また、「増え続ける人口増加に伴う食糧危機を救うには遺伝子操作しかない」という論調(ISAAA,クリーブ・ジェイムス氏)などの発言も、食糧危機の第1の問題は、食糧の絶対量が足りないという「生産」の問題ではなく「分配」の問題であることを無視した、非常に偏った意見であり、気になった。 特別部会の直前にFAO/WHOが開催するシンポジウムが、政府代表に与える影響は非常に大きいだけに、偏ったシンポジウムには異議を唱えたい。

○シンポジウムのプログラムおよび講演者は以下のとおり○

<セッション1>食品の安全性:ハザード(危害)、リスクとそれらの認知

「ハザードとリスクの違い」 北里大学薬学部、林 裕造博士

「リスクの認知と食品安全に対する期待」 筑波大学、ダリル・メイサー博士

<セッション2> バイオテクノロジー応用食品

「遺伝子操作作物の開発」メキシコ、ルイス・ラファエル・ヘレラエストレラ博士

「遺伝子操作作物の特徴・変質と展開」 ISAAA、クリ−ブ・ジェイムス博士

「組換え遺伝子及びそのたんぱく質の検出」 EU共同研究センター、エルケ・アンクラム博士

昼食

<セッション3>食品中に存在するDNAとタンパクの検出方法

「FAO/WHO バイオテクノロジー応用食品の安全性評価専門家会議による提言」1993年のOECDによる実質的同等に関する報告、実質的同等を使用するための基準、1996年FAO/WHO専門家会議による勧告など。イギリス、WHO顧問、デイビッド・A・ジョナス博士

「消化されたDNAのゆくえ」DNA消化の生化学ほ乳類の内臓と腸内細菌がDNAを摂取する可能性摂取のデータ、内臓内の微生物による抗生物質耐性遺伝子のトランスファー、家畜に飼料として遺伝子操作作物を与えた場合の影響は非常に複雑なプロセスで、まだ安全性が証明されていないことが明らかにされた。イギリス、リーディング大学、デイビッド・E・ビーバー博士

「バイオテクノロジー応用食品に関連する毒性評価」Btタンパクを例に、組み込まれたタンパクが毒性があるかどうかを確かめるプロトコルを説明する。食品そのものの自然毒、人が食してきた歴史、動物の純粋タンパクなどの分子比較。長期試験のアプローチ、えさを与える動物実験の限界。ドイツ、ミュンヘン工科大学、カール・ハインツ・エンゲル博士

「バイオテクノロジー応用食品に潜在するアレルギー性の評価」食品アレルギー、アレルゲンについての免疫学的理解。遺伝子操作に反対する消費者の不安にきちんと答えていない発言がめだった。「アレルギーを起こす可能性のあるタンパクは、ほんの限られたものにしかすぎず、ほとんどはアレルギーを起こさず安全だ」(事実:アレルギーの原因はほとんどまだ解明されていない。だから消費者は不安に思っているのだ。ほんの限られたもので、死ぬ人もいるのだから。)「ブラジルナッツのアレルゲンが大豆に移行したという件を、遺伝子操作の反対派は、アレルギーの危険性を示す例として使っている。しかし、あれは、アレルギーのリスクがあることを科学的に商品化・販売前に差し止めることが可能であることを示した、安全性チェックがうまくいっていることを示す例なのだ」(コメント:ナッツ類はアレルゲンになることが非常に多いことがすでに分かっている例。だから、厳重にチェックがされたため、商品化前にリスクが証明された。
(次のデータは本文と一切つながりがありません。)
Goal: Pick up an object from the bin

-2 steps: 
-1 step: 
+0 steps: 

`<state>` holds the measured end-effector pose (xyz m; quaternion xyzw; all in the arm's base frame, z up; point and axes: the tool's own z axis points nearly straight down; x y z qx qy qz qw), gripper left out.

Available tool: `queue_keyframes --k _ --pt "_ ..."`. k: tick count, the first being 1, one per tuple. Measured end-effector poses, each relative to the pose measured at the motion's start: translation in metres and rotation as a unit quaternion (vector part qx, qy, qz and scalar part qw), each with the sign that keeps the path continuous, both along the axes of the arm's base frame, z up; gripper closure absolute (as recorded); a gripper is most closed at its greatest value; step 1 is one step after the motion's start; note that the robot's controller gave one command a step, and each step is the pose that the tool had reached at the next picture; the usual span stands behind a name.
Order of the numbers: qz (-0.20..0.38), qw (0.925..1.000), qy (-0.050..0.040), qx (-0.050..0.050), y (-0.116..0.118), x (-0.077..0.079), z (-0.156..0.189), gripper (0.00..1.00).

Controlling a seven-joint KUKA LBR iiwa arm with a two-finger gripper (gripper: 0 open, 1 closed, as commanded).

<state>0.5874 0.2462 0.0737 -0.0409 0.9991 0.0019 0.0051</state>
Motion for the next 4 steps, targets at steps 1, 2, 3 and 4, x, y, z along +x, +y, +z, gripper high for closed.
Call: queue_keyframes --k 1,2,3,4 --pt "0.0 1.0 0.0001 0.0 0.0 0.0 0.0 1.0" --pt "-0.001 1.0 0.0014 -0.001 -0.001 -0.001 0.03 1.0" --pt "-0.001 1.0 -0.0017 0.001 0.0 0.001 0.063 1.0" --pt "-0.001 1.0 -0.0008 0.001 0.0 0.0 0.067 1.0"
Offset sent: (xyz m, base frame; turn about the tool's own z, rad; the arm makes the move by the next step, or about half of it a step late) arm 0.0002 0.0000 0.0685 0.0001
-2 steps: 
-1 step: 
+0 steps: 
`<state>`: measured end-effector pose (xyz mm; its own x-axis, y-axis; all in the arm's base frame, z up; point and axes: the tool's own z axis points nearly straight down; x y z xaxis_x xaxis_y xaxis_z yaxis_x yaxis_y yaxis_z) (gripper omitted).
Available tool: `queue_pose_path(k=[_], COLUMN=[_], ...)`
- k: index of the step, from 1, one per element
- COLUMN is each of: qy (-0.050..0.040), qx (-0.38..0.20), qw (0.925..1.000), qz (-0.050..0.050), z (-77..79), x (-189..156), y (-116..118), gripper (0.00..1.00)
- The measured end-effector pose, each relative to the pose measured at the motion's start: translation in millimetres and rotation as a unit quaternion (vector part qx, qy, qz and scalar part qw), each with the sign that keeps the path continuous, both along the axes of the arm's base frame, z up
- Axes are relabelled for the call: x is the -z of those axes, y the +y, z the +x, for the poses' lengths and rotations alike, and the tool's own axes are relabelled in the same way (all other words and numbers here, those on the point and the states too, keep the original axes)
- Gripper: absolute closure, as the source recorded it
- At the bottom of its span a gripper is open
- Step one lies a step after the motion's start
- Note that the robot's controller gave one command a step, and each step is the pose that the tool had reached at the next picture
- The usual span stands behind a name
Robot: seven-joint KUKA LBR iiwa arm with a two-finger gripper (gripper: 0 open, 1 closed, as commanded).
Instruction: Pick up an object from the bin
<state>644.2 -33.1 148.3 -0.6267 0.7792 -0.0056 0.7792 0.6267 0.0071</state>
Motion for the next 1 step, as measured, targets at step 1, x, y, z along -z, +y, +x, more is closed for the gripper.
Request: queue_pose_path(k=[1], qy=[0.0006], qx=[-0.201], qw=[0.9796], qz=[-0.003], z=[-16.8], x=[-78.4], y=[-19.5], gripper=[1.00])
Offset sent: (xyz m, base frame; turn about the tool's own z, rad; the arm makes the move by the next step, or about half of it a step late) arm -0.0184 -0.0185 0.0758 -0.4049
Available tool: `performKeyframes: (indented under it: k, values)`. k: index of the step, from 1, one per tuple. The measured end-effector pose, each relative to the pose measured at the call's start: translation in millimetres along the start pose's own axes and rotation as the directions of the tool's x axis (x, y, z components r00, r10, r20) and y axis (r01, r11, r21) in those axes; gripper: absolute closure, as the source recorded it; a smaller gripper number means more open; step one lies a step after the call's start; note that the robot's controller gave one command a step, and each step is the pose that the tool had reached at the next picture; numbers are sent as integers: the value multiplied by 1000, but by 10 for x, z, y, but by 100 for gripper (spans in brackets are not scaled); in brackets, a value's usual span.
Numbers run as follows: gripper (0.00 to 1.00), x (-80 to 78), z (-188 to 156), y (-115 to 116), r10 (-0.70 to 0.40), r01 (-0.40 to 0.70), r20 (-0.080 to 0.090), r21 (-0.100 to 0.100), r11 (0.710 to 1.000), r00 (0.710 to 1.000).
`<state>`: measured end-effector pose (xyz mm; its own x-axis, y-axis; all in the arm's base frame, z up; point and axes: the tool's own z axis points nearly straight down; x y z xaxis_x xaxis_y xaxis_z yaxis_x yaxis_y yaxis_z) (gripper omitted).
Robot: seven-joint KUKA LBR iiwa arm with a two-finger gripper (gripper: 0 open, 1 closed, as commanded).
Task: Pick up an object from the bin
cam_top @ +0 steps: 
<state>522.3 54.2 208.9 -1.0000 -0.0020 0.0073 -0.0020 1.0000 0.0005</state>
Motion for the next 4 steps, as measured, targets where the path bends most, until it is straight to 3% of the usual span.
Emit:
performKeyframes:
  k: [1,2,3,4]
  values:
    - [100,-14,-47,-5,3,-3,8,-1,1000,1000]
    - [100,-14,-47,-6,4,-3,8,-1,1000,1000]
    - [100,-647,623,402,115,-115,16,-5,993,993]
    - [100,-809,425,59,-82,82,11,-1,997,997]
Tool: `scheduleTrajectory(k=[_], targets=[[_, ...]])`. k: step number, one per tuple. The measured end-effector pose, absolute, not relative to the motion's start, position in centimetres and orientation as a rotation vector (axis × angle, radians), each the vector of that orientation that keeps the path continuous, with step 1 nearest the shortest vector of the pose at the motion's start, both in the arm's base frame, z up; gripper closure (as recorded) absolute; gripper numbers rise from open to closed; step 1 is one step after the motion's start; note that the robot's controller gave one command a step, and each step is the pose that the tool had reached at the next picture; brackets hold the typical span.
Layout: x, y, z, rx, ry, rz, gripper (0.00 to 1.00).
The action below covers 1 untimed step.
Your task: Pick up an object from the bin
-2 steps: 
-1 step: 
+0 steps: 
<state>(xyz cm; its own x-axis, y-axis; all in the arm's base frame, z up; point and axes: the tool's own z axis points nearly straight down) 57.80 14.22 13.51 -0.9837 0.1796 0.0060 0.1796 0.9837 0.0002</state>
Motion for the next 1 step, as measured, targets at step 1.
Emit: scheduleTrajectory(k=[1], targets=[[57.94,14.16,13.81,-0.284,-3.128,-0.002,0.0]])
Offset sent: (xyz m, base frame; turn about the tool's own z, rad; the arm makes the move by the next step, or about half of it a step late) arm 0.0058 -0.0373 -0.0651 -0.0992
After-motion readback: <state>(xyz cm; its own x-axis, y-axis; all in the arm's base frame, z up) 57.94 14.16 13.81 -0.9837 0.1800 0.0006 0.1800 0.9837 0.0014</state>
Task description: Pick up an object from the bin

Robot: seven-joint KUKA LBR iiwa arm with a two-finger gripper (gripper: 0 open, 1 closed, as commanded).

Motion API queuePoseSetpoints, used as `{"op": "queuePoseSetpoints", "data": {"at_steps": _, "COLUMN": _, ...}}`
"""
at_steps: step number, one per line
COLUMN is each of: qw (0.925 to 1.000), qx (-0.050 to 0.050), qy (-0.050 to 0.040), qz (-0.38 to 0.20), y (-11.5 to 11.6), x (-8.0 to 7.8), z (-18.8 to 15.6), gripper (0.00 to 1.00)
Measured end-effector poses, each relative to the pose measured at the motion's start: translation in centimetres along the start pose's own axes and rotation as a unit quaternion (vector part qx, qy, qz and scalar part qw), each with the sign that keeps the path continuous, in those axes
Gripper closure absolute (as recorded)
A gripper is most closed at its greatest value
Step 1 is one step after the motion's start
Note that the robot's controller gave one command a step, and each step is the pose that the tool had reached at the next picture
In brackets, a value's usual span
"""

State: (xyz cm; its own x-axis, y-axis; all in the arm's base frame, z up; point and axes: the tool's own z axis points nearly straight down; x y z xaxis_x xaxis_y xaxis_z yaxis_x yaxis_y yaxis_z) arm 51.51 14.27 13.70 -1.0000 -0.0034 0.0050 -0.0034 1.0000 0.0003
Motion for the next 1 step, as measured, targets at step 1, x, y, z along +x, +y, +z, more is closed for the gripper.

アレルゲンになるかどうかもわかっていないものにも、同様の厳しいチェックをしているのだろうか???)「アレルギーを起こす人は少数で、世の中にピーナッツアレルギーを起こす人がいるから、ピーナツを作るのをやめましょう、とはならない。遺伝子操作食品も、アレルギーを起こす人がいるからというだけで、やめましょうとはならない」との発言もあった。アメリカ、トュレーン大学、サミュエル・レーラー博士

「バイオテクノロジーによって作られた食品の規制」実質的同等の適用、「絶対的な安全性」と、「ほぼ安全である」ことの比較、販売後の政府など規制当局の役割。 カナダの遺伝子操作食品の規制について簡潔に紹介したわかりやすいプレゼンテーションであった。カナダ、カナダ保健省、カレン・マッキンタイヤ−女史

 

*ILSIは、1987年にアメリカの食品産業によって設立された非営利機関のひとつであり、北アメリカ、ヨーロッパ、日本、オーストラリアに支部がある。200の民間企業と300人あまりの科学者が所属し目的は、FDAやカナダ、EUにおける関連監督機関と学術団体と共同で活動してきた。本部はジュネーブ。目的は研究機関相互の連携をはかる、安全性問題の解決のために食品の原料に関する研究を指揮監督すること、世界規模で、食品規制の整合化を促進すること、栄養科学を発展させることである。89年4月に、FAOからSpecialized Consultative Status(特別顧問機関としての地位)を獲得している。Nutrition Reviewsという月刊誌を発行しており、95ヶ国に配布され、7ヶ国語に翻訳されている。遺伝子操作食品に関しては推進派で、コーデックスに古くから関わっているNGOである。東京に日本ILSIの事務所があり、今回のシンポジウムの実行は、日本ILSIが行っている。